One factor driving costs down is the price of panels. SchneiTec, the project’s developer, is a joint Chinese-Cambodian venture and JinkoSolar, a China-based company that is the largest solar panel manufacturer in the world, supplied the site’s panels. Last year, China had a glut of solar panels, which brought panel prices down globally.

An 80-megawatt solar farm developed by SchneiTec in Cambodia’s Kampon Speu province

An 80-megawatt solar farm developed by SchneiTec in Cambodia’s Kampon Speu province (Image: Lili Pike/China Dialogue)  

Arif Ibrahim, a sales manager at JinkoSolar who covers the Cambodia market, said the company is actively looking for new opportunities there. “We have seen a lot of upward movement in the Cambodian solar industry in 2019 compared to previous years.”

The growing strength of Cambodia’s solar market can be seen in a recent milestone. The Asian Development Bank has provided a loan for a 100-megawatt solar park. And an auction for companies to develop the first 60 megawatts of the park saw the lowest solar auction price in Southeast Asia – 3.88 cents per kilowatt-hour. The price was partly driven down by development bank financing and land and transmission costs being borne by the utility, but Ibrahim said it was still significant. “It shows that solar projects in Southeast Asia are becoming more and more competitive.”

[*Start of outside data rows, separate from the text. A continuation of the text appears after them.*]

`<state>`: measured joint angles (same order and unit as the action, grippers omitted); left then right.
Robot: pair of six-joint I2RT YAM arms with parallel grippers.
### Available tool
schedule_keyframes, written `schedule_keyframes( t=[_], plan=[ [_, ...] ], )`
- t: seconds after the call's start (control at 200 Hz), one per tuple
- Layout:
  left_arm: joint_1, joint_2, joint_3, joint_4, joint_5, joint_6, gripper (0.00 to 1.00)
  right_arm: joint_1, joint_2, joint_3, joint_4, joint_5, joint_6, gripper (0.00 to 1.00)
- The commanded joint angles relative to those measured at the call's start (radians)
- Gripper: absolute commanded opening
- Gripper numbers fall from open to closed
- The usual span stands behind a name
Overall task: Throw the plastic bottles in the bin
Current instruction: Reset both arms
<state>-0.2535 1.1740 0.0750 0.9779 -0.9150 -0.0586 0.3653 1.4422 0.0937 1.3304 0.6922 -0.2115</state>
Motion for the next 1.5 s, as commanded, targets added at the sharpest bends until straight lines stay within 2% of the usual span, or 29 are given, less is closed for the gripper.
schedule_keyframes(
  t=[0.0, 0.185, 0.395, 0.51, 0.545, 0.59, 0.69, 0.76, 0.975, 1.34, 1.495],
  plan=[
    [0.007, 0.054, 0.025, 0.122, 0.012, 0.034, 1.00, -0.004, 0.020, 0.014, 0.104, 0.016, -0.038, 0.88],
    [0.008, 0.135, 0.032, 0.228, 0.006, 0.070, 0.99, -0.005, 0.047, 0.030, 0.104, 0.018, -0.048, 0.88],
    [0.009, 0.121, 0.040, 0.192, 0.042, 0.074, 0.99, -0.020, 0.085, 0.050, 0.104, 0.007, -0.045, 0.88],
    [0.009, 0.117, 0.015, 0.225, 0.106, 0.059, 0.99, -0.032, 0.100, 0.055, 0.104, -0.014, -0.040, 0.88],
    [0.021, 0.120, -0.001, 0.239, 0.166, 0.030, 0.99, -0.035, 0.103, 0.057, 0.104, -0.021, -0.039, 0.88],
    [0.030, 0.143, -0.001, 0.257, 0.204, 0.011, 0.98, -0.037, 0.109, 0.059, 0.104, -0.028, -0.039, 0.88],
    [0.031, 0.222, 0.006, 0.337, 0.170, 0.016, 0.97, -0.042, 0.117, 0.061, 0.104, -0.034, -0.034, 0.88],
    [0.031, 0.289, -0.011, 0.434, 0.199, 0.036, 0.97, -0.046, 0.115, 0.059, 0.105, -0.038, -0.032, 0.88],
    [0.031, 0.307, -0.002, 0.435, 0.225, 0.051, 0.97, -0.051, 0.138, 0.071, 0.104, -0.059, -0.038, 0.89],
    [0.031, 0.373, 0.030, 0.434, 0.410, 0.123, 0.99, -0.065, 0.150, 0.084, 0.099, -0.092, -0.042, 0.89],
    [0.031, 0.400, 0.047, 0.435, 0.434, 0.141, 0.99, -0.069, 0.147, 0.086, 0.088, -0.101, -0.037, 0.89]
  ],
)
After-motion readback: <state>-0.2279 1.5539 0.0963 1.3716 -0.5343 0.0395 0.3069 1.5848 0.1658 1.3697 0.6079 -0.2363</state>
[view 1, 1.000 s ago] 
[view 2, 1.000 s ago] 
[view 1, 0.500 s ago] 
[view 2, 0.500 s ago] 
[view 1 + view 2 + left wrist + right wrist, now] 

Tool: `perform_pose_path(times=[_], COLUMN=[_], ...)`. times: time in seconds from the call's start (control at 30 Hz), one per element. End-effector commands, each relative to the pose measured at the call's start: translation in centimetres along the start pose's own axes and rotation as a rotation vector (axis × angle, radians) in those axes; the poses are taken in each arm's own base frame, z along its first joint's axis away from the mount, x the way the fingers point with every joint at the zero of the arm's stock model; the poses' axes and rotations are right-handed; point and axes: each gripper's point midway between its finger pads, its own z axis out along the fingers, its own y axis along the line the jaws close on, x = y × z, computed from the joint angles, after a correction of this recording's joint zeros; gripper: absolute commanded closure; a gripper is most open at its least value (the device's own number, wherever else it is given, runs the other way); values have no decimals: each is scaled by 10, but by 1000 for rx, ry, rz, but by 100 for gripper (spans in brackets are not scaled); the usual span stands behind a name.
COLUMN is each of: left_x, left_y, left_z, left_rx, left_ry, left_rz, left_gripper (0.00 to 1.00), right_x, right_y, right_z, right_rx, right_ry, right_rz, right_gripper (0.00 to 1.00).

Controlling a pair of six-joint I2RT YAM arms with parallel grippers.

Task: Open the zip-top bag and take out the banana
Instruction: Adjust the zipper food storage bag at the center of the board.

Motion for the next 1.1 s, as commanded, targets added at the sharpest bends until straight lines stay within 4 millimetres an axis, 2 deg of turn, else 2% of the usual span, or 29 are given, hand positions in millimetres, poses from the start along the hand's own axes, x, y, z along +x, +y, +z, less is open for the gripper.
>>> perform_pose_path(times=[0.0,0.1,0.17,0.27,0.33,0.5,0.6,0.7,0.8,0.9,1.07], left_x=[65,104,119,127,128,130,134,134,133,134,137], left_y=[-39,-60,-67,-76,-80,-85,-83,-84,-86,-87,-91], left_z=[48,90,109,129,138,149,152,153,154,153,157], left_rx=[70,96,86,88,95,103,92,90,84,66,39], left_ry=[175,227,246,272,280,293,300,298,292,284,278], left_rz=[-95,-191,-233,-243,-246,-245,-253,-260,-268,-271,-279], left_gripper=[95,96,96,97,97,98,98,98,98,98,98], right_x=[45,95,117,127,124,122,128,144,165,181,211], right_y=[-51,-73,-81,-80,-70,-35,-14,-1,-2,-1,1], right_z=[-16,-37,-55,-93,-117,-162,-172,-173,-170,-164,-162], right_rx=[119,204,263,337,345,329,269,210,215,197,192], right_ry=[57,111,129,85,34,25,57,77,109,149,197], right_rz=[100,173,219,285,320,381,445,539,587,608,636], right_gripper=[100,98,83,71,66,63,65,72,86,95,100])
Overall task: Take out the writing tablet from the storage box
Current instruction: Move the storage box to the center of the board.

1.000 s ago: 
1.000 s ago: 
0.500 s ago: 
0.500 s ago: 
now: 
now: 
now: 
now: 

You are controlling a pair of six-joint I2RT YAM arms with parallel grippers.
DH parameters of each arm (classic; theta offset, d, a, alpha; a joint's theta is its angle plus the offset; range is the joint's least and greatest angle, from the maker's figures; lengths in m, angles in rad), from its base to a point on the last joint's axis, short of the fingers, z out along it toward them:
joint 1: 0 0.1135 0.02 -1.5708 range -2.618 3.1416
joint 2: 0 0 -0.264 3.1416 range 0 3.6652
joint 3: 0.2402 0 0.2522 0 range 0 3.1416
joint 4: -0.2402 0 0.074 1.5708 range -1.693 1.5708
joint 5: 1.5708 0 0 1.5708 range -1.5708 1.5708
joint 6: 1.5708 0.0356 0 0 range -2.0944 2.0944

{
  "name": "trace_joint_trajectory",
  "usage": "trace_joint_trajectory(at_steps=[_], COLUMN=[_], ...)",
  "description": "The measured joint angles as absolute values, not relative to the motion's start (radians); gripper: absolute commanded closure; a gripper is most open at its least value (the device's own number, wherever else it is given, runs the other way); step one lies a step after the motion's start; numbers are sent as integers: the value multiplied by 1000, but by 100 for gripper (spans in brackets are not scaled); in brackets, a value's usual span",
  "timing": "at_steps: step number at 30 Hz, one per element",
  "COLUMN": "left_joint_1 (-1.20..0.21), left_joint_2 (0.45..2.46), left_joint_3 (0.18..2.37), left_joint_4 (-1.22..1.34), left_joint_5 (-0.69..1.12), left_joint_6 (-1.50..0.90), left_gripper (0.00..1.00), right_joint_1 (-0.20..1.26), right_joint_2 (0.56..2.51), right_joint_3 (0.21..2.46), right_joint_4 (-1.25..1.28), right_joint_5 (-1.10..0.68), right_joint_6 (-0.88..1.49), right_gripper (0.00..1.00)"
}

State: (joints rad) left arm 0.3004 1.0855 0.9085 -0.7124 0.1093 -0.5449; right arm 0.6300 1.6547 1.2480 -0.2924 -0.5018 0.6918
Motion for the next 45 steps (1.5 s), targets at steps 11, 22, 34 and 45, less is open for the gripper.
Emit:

Will solar replace fossil fuels?

Although solar has surged this year, its future remains uncertain. Solar resources and land are available, but everything depends on the government’s plans, said Say Sotheara, the general manager of SchneiTec.

“The bright future for solar power in Cambodia depends on the growing support by the government in terms of policies and regulations,” said Ibrahim.

With the looming threat of another crippling dry season, the government has unveiled plans to generate more electricity from fossil fuels along with solar. The government recently agreed to purchase 2,400 megawatts of coal power from across the border in Laos. These projects are part of a broader problematic trend across the region: Southeast Asia has to phase out coal almost entirely by 2030 to stay within the Paris Agreement goals of keeping global warming well within 2C, but dozens of new coal plants are planned or under construction.

However, for a country that had no utility-scale solar on the grid until recent years and a government that was sceptical of renewables, Cambodia is making strides. It has yet to formalise policies to incentivise solar development, but the government is increasingly backing solar. “I do think it is a notable shift that you have got high-level government officials from the ministry of mines and energy and from EDC, the utility company, saying that they want to see this level of solar investment in the country,” said Weatherby. “That itself is a big policy change.”